The answer must consist solely of the lines below starting at the one containing "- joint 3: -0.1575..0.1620" and ending at the one containing "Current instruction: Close", repeated exactly, with both ends included and all pictures omitted.

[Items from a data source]
#####

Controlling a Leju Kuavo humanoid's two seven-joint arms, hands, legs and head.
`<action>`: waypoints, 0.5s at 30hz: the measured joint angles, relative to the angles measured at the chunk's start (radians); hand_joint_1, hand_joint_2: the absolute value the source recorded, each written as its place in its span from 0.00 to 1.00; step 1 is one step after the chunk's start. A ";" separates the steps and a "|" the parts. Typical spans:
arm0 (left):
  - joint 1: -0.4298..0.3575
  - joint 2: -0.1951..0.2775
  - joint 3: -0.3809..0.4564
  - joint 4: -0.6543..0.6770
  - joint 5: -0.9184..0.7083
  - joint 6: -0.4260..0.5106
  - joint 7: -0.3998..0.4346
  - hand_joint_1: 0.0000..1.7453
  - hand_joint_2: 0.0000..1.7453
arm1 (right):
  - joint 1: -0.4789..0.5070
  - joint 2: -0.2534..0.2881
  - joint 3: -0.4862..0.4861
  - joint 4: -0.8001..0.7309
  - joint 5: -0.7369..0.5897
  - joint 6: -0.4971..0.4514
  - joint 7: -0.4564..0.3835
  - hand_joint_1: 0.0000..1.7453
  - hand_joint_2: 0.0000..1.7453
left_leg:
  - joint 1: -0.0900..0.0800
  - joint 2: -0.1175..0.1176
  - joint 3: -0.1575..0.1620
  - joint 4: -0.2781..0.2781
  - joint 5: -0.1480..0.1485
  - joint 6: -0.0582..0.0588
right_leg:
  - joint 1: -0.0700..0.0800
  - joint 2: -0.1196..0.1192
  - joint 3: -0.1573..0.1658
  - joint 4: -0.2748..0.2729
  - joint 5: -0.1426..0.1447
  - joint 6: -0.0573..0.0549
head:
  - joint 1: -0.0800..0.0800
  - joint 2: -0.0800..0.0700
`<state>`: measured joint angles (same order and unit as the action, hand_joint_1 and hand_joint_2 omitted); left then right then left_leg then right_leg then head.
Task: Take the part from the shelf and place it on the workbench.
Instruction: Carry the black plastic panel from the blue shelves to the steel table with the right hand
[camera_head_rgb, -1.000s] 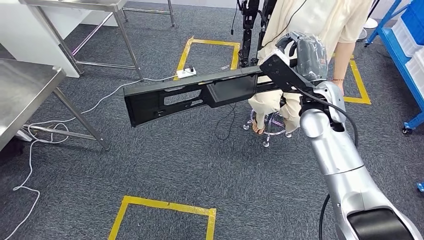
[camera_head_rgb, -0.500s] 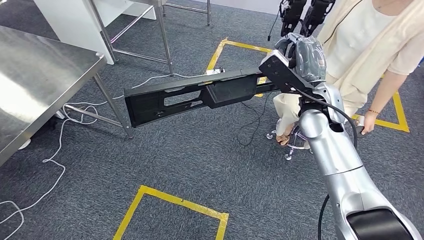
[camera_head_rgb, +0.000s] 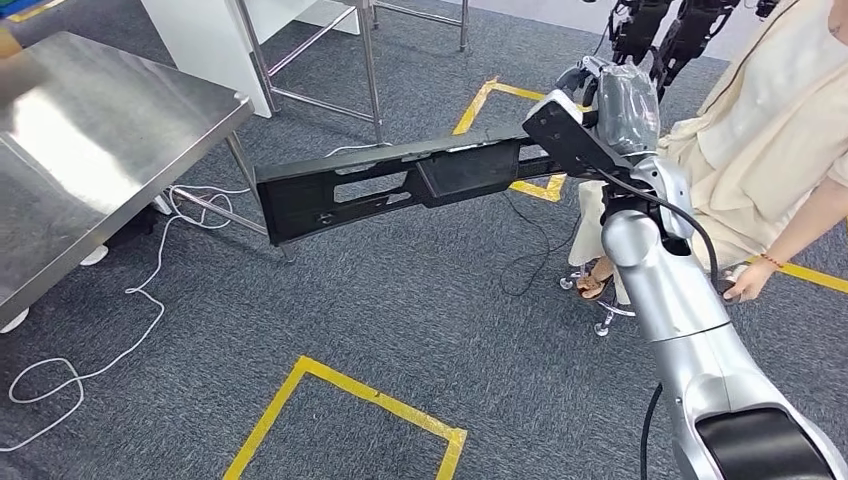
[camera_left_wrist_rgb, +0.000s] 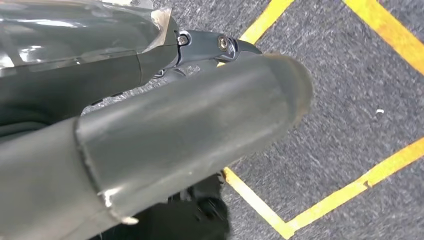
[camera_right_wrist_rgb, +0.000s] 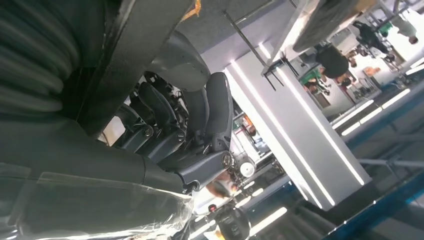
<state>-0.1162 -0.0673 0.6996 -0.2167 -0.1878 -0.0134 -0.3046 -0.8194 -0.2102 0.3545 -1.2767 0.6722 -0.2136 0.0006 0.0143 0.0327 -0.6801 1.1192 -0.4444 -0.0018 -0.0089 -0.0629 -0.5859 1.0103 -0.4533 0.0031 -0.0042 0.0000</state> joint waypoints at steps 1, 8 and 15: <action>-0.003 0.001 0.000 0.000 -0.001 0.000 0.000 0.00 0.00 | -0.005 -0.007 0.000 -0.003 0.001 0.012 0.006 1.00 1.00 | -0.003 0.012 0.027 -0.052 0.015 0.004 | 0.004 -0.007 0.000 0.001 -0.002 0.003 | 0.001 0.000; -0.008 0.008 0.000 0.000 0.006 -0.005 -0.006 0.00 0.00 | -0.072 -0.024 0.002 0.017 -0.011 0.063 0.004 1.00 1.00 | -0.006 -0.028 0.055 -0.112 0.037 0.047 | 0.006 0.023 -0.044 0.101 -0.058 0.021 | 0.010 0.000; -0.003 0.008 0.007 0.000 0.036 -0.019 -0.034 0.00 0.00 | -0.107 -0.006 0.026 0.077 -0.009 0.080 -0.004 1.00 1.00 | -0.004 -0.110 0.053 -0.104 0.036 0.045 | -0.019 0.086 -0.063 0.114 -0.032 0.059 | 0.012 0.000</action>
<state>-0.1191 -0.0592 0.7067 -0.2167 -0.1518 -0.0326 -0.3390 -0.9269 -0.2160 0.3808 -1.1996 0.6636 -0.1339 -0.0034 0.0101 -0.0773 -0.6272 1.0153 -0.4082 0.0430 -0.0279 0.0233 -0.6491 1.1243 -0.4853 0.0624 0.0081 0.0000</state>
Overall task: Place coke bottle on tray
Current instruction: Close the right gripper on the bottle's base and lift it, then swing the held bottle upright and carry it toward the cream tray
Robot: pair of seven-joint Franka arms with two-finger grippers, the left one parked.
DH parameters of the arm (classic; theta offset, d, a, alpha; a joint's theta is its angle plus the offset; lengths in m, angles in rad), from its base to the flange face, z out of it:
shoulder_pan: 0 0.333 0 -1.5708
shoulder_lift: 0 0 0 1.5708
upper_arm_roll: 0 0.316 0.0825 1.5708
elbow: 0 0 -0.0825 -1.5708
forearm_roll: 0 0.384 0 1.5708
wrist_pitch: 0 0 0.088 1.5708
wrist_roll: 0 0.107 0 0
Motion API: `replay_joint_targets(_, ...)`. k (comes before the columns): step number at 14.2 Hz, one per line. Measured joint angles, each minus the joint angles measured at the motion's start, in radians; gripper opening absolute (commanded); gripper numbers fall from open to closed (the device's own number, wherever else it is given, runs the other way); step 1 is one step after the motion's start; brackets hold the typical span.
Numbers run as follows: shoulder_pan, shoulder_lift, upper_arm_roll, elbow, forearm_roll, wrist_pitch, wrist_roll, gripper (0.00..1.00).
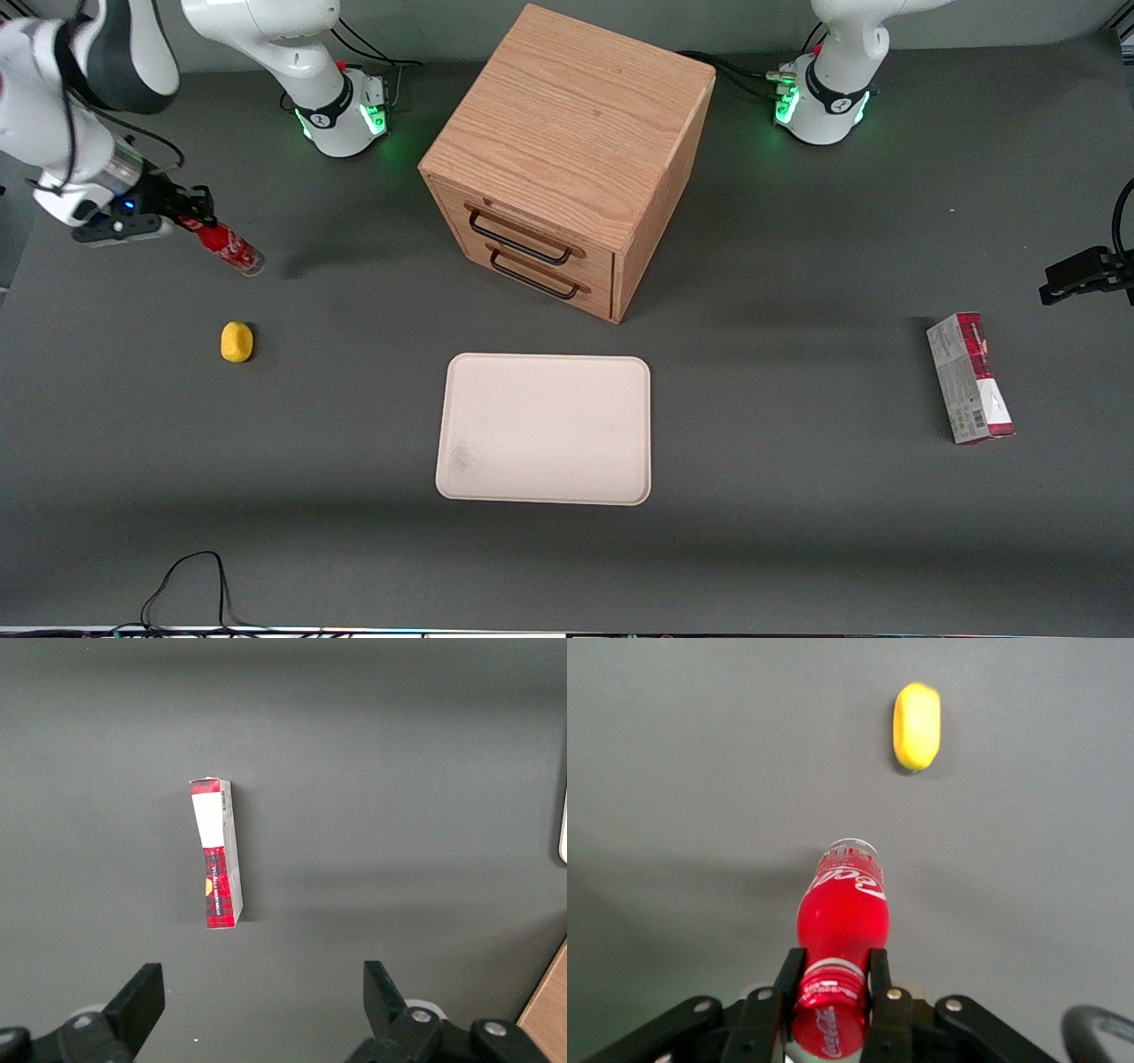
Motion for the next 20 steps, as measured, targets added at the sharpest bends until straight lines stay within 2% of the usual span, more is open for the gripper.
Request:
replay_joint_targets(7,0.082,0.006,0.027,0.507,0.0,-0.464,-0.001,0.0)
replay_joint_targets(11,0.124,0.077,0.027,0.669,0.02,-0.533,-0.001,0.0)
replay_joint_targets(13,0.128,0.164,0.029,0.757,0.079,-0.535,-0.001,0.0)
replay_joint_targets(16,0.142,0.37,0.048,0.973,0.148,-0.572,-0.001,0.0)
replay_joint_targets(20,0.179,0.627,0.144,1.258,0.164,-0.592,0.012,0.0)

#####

Problem solution –
  - joint 3: -0.1575..0.1620
  - joint 4: -0.2781..0.2781
  - joint 5: -0.1480..0.1485
  - joint 6: -0.0582..0.0588
right_leg:
  - joint 1: -0.0700..0.0800
  - joint 2: -0.1196..0.1192
  - joint 3: -0.1573..0.1658
  - joint 4: -0.2748..0.2729
  - joint 5: -0.1426..0.1447
  - joint 6: -0.0573..0.0549
head:
  - joint 1: -0.0800..0.0800
  - joint 2: -0.0800..0.0700
`<state>`: measured joint angles (same order and unit as the action, hand_joint_1 and hand_joint_2 omitted); left then right then left_leg then right_leg then head.
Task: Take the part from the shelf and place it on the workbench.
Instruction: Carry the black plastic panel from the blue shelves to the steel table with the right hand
[camera_head_rgb, -1.000s] 
[camera_head_rgb, -0.500s] 
[camera_head_rgb, +0.000s] 
[camera_left_wrist_rgb, +0.000s] 
[camera_right_wrist_rgb, +0.000s] 
<state>-0.1162 -0.0673 0.6996 -0.2167 -0.1878 -0.0134 -0.3046 -0.8194 -0.2102 0.3545 -1.2767 0.6722 -0.2136 0.0006 0.0143 0.0327 -0.6801 1.1192 -0.4444 -0.0018 -0.0089 -0.0629 -0.5859 1.0103 -0.4533 0.0031 -0.0042 0.0000</state> joint waypoints at steps 1, 8 and 15: <action>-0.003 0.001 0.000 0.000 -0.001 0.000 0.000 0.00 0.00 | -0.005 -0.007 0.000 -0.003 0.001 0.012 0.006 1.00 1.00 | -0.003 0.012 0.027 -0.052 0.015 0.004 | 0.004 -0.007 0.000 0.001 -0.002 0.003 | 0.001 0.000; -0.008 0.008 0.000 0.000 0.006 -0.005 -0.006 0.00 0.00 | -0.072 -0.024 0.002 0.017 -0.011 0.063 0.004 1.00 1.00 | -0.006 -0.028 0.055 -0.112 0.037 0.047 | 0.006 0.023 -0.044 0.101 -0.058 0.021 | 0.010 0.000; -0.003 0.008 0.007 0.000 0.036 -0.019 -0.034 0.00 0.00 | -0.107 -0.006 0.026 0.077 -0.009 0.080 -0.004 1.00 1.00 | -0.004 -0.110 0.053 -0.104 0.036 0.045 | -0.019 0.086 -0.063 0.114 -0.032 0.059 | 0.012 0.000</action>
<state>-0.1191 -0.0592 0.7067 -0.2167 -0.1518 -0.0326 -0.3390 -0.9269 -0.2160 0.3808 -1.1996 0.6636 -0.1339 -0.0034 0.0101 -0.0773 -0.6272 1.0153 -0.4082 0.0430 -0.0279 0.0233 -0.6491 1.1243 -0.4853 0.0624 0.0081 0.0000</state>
Overall task: Place coke bottle on tray
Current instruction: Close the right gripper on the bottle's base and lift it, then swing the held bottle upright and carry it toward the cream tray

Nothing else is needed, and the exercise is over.